En saisissant la Cour internationale de Justice après la destruction d’un drone malien par l’armée algérienne, Bamako met à nu les dérives d’un régime accusé de violer le droit international et de multiplier les actes hostiles à ses voisins. De plus en plus isolée, l’Algérie apparaît comme un facteur de déstabilisation pour le Sahel et, au-delà, pour l’ensemble du continent africain.
Le gouvernement du Mali a officiellement saisi la Cour internationale de Justice (CIJ) à La Haye, accusant l’Algérie d’avoir détruit un drone de reconnaissance des Forces armées et de sécurité maliennes lors d’une mission de surveillance menée dans la nuit du 31 mars au 1er avril 2025, sur le territoire malien.
Bamako considère cet acte comme une agression caractérisée et une violation flagrante du principe de non-recours à la force, consacré par la Charte des Nations Unies (1945) et rappelé par la résolution 3314 de l’Assemblée générale (1974) définissant l’agression.
Le fondement juridique de la plainte
Dans sa requête, le Mali souligne que l’incident constitue une atteinte aux principes fondamentaux :
- Charte des Nations Unies (1945), qui proscrit l’usage de la force dans les relations internationales ;
- Acte constitutif de l’Union africaine (2000), qui érige la souveraineté et l’intégrité territoriale en principes fondateurs ;
- Pacte de non-agression et de défense commune de l’UA (2005), que l’Algérie a signé.
En portant l’affaire devant la CIJ, Bamako entend démontrer que le droit international doit s’imposer face aux actions unilatérales qui portent atteinte à la stabilité régionale.
La saisine du Mali repose sur l’article 40 du Statut de la Cour et l’article 38, paragraphe 5, de son règlement. Conformément à ce mécanisme, la requête a été transmise au gouvernement algérien. Mais la procédure ne pourra s’engager que si Alger accepte la compétence de la Cour.

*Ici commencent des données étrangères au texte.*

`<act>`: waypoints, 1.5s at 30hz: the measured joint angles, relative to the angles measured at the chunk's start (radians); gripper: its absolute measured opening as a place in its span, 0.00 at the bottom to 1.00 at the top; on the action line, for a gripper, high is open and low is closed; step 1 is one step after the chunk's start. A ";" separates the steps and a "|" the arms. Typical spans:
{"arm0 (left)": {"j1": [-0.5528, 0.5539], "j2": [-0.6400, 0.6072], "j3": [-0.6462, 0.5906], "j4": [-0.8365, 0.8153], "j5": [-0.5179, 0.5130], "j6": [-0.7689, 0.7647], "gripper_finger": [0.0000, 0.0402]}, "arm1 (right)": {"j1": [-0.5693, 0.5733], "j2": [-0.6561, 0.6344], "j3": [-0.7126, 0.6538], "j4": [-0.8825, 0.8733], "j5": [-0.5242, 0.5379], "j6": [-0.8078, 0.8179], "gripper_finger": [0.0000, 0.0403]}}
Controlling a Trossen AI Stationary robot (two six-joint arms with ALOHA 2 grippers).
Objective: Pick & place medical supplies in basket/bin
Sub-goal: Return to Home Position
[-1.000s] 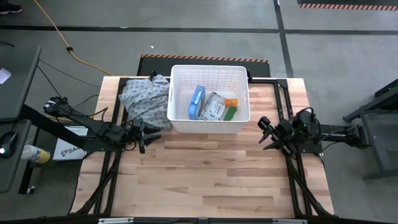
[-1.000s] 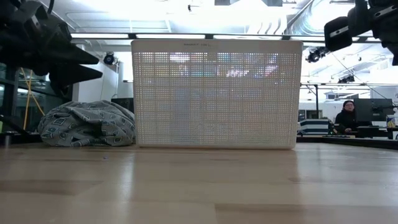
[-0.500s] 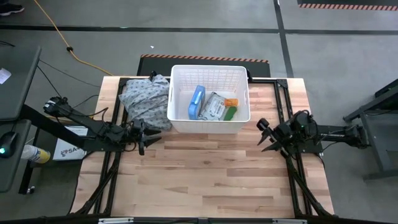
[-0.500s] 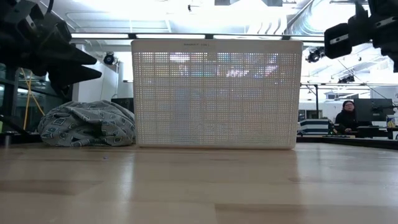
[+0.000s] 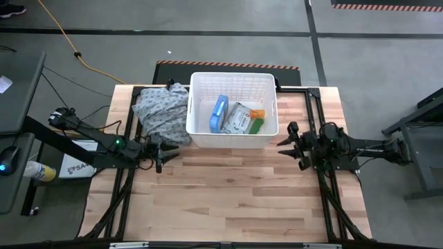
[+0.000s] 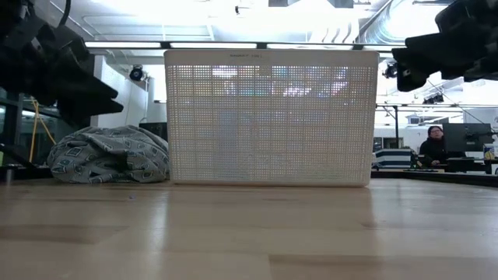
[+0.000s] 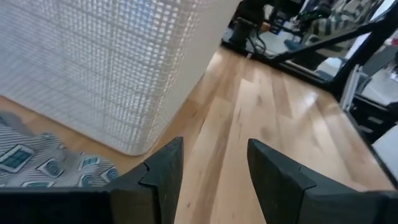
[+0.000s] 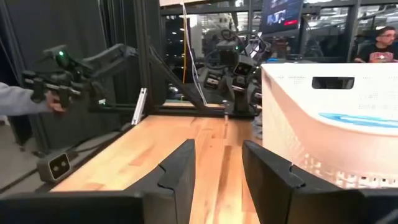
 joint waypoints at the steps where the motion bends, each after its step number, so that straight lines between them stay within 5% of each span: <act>1: 0.000 0.000 0.000 -0.004 -0.007 0.000 0.53 | 0.000 0.000 0.000 -0.001 0.000 -0.006 0.31; 12: 0.000 0.000 0.000 0.000 -0.085 0.022 0.53 | 0.000 0.000 0.000 -0.019 0.139 -0.028 0.31; 45: 0.000 0.000 0.000 0.029 -0.085 -0.057 0.53 | 0.000 0.000 -0.001 -0.019 0.120 -0.006 0.31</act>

L’Algérie et la doctrine de violation de souveraineté de ses voisins
L’Algérie, déjà critiquée pour son rôle ambigu dans la crise sahélienne, voit son image une nouvelle fois écornée. Bamako lui reproche d’entretenir une « proximité avec les groupes terroristes », notamment dans les zones frontalières, une accusation qui alourdit le contentieux sécuritaire entre les deux pays.

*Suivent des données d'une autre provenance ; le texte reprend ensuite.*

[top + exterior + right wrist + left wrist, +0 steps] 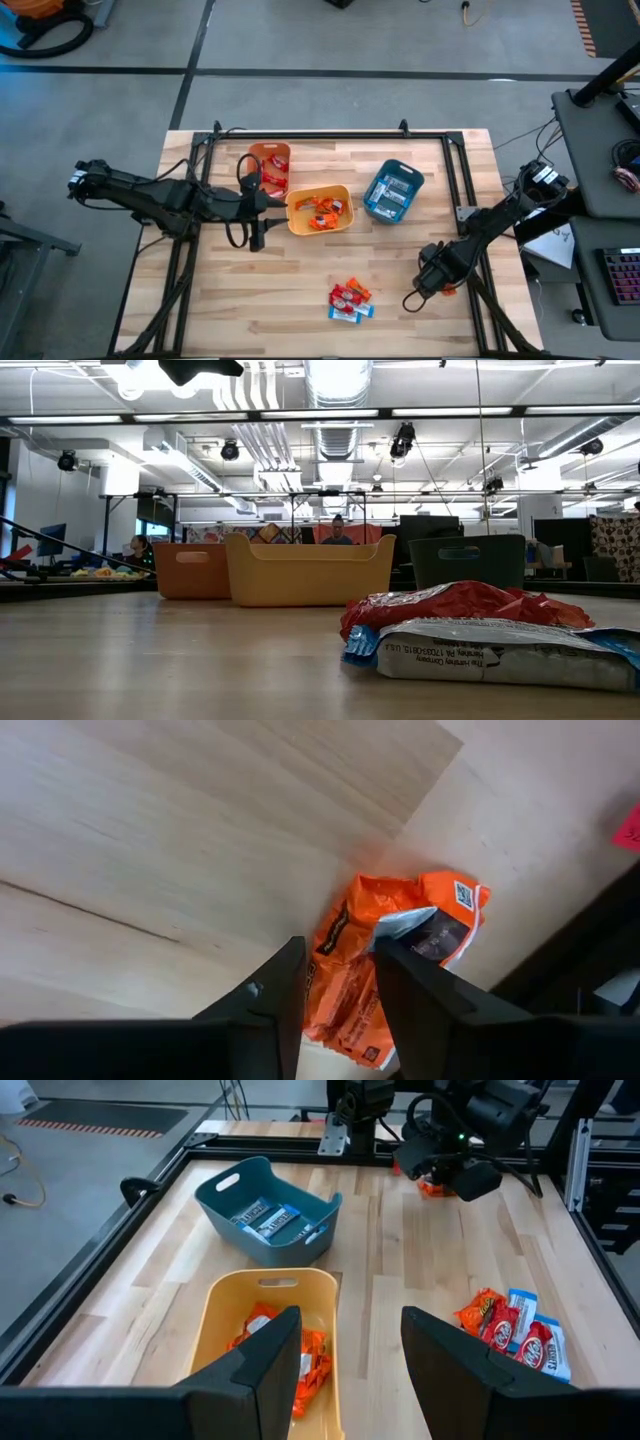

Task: Sort candy
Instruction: Put the orange chocolate into the yellow bin

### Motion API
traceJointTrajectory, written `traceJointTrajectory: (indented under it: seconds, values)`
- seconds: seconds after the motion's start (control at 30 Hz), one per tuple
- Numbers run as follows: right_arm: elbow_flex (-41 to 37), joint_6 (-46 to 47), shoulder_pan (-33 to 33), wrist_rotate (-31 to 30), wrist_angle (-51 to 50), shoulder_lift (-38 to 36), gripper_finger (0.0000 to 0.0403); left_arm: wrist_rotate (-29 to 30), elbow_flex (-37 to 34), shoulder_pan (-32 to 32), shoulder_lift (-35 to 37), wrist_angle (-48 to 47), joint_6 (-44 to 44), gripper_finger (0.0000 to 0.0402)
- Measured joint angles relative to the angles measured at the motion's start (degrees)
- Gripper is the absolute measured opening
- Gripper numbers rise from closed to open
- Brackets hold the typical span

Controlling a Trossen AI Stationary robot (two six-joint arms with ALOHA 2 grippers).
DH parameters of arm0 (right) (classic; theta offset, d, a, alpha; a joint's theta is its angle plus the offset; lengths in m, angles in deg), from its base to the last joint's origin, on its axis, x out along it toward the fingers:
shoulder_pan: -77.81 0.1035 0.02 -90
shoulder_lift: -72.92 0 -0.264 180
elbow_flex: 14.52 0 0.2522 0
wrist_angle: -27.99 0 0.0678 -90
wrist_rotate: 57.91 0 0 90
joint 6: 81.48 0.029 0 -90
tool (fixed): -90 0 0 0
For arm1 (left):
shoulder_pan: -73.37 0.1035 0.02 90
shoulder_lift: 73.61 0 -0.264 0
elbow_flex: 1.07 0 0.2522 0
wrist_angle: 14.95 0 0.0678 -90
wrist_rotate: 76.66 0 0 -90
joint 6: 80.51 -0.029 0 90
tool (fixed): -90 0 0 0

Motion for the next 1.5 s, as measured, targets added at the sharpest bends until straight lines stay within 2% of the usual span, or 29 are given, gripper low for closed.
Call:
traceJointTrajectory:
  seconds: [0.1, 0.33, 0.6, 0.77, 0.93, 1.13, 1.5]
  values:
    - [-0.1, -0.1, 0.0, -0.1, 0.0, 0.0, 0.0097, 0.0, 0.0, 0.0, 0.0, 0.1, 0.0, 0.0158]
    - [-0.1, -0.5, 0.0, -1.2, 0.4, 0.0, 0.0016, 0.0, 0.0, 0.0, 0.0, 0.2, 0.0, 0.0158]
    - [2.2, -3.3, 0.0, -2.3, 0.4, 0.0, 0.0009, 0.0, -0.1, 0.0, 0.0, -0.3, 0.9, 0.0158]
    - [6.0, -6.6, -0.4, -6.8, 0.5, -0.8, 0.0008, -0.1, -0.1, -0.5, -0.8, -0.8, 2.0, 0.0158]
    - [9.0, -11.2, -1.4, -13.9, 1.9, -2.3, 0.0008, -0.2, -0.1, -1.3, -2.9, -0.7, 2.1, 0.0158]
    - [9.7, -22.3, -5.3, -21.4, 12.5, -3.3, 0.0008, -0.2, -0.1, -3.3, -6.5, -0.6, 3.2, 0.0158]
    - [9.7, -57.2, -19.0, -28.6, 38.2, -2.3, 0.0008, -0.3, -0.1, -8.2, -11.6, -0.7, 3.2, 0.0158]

Cette défiance avait déjà trouvé une expression politique majeure en janvier 2024, lorsque la junte malienne avait annoncé la « fin, avec effet immédiat » de l’accord de paix d’Alger, signé en 2015 et longtemps considéré comme un pilier de la stabilisation du Mali. Aux yeux de Bamako, le rôle de médiateur revendiqué par Alger est désormais discrédité, et son voisin apparaît davantage comme un acteur de l’instabilité que comme un garant de la paix.
En saisissant la CIJ, le Mali réaffirme que sa souveraineté n’est pas négociable et que la stabilité régionale ne saurait se bâtir sur l’ingérence. Ce choix place la communauté internationale devant ses responsabilités, en inscrivant le différend dans le cadre multilatéral de la justice internationale.

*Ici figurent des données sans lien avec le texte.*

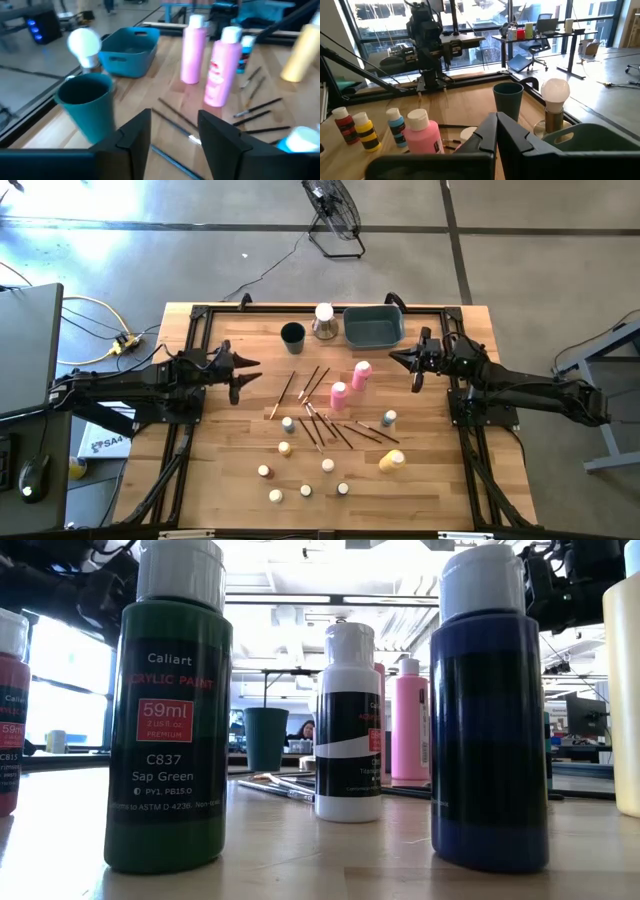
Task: Pick & Place Paint Supplies
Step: Put the large pink paint bottle into the blue bin
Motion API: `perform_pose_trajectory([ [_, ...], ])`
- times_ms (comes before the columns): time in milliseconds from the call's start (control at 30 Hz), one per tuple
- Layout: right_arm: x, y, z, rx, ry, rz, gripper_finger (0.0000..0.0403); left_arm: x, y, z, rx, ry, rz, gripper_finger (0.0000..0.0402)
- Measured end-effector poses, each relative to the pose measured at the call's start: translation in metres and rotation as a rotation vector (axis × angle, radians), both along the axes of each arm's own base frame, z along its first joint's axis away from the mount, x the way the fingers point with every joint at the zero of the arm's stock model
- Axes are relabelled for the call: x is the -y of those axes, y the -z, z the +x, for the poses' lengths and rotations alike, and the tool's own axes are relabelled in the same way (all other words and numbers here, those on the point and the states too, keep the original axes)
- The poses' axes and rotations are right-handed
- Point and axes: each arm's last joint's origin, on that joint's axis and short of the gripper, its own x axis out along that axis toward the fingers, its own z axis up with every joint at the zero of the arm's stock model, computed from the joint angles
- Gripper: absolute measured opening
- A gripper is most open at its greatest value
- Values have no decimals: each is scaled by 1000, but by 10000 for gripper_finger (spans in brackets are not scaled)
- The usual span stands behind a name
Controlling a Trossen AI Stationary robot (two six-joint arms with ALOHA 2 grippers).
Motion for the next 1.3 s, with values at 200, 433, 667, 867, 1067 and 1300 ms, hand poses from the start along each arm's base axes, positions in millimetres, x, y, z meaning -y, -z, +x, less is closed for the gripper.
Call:
perform_pose_trajectory([
  [200, -1, -2, 1, 25, -41, -4, 2, 0, -4, 1, 42, 8, -2, 103],
  [433, -1, -7, 5, 79, -108, -44, 2, -1, -12, 2, 121, -14, 18, 86],
  [667, 1, 0, 11, 22, -105, -53, 2, -1, -11, 2, 118, -16, 17, 86],
  [867, 3, 5, 14, -4, -102, -40, 7, -1, -11, 2, 118, -16, 17, 86],
  [1067, 4, 7, 15, -8, -86, 12, 85, -1, -11, 2, 117, -17, 17, 86],
  [1300, 4, 6, 15, -3, -71, 9, 192, -1, -10, 1, 108, -19, 15, 86],
])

La riposte d’Alger : « refus de procédure » à la CIJ
L’Algérie a réagi à la saisine malienne en dénonçant une requête « trop grossière pour être crédible ». Dans un communiqué du 19 septembre, le ministère algérien des Affaires étrangères a rejeté les accusations de Bamako, affirmant que les radars de son armée de l’air démontrent au contraire la violation de l’espace aérien algérien par un drone malien.
Alger considère la plainte comme une « tentative d’instrumentalisation » de la CIJ et a annoncé qu’elle notifiera « en temps opportun » son refus de procédure, condition préalable à tout examen par la Cour.